4️⃣ Verbs That Examiners Love in Photo Descriptions
Use present tense unless asked otherwise.
High-value verbs:
sitzen / stehen / gehen
sprechen / lachen / arbeiten
spielen / essen / trinken
lernen / lesen / telefonieren
Example:
Die Kinder spielen im Park und lachen viel.
5️⃣ Adding Opinions (This Is Where Top Marks Are Won)
Many students describe the photo correctly but forget to react to it.
Simple opinion starters:
Meiner Meinung nach …
Ich finde das interessant, weil …
Ich denke, dass …
Example:
Meiner Meinung nach ist die Situation sehr positiv, weil alle entspannt wirken.
Even one short opinion can significantly raise your mark.
6️⃣ Speculation & Interpretation (Grade 8–9 Feature)

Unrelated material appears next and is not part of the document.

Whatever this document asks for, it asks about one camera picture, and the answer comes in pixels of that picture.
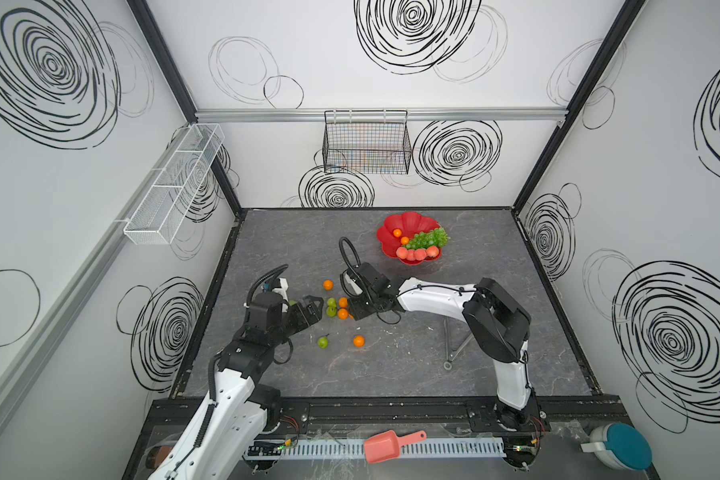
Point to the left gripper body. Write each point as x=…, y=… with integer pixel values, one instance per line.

To reach the top bands, you should sometimes interpret, not just describe.
Useful phrases:
Vielleicht … (Perhaps …)
Ich glaube, dass …
Es scheint, dass …
Example:
Vielleicht sind sie im Urlaub, weil sie Freizeitkleidung tragen.
This shows confidence and linguistic range — exactly what examiners reward.
7️⃣ Time References (Easy Upgrade)
Even though the photo is in the present, you can add time context:
Heute / im Moment
Am Wochenende
In der Zukunft
Normalerweise
Example:
Im Moment genießen sie das schöne Wetter.
8️⃣ A Full Grade 8–9 Model Photo Description
Here’s what a strong response might sound like:
Auf dem Foto sieht man eine Gruppe von Jugendlichen in einem Park.Im Vordergrund sitzen zwei Freunde auf einer Bank und sprechen miteinander.Im Hintergrund gibt es viele Bäume und andere Leute.Die Jugendlichen sehen glücklich und entspannt aus.Meiner Meinung nach ist die Situation sehr positiv, weil sie Zeit zusammen verbringen.Vielleicht sind sie am Wochenende dort, um sich zu erholen.
This is not long — but it is structured, accurate and confident.
9️⃣ Common Mistakes That Cost Marks
Avoid these at all costs:
❌ listing objects without verbs
❌ giving one-sentence answers
❌ forgetting articles (der / die / das)
❌ saying es ist instead of es gibt incorrectly
❌ panicking and stopping too early
❌ translating English word-for-word
Remember: calm, simple German beats ambitious but inaccurate German.
🔟 What to Do If You Go Blank
Examiners are not trying to trick you. If you panic:
go back to Vordergrund / Hintergrund
describe clothes or emotions
add a simple opinion
use a filler phrase:
Einen Moment bitte.
Ich bin mir nicht sicher, aber …
Staying calm often saves the mark.
How We Train Photo Description at Olesen Tuition
At Olesen Tuition, we teach photo description as a repeatable system, not improvisation.
Students learn:
fixed sentence starters
how to expand safely
how to adapt answers to any theme
how to avoid common grammar traps
how to sound confident even when unsure
This approach works particularly well for GCSE German speaking, including the new AQA format.
Final Advice
You don’t need perfect German to score highly in the photo description.You need:
structure
clarity
a few well-chosen phrases
confidence under pressure
Master those, and the photo description becomes one of the easiest parts of the GCSE German speaking exam.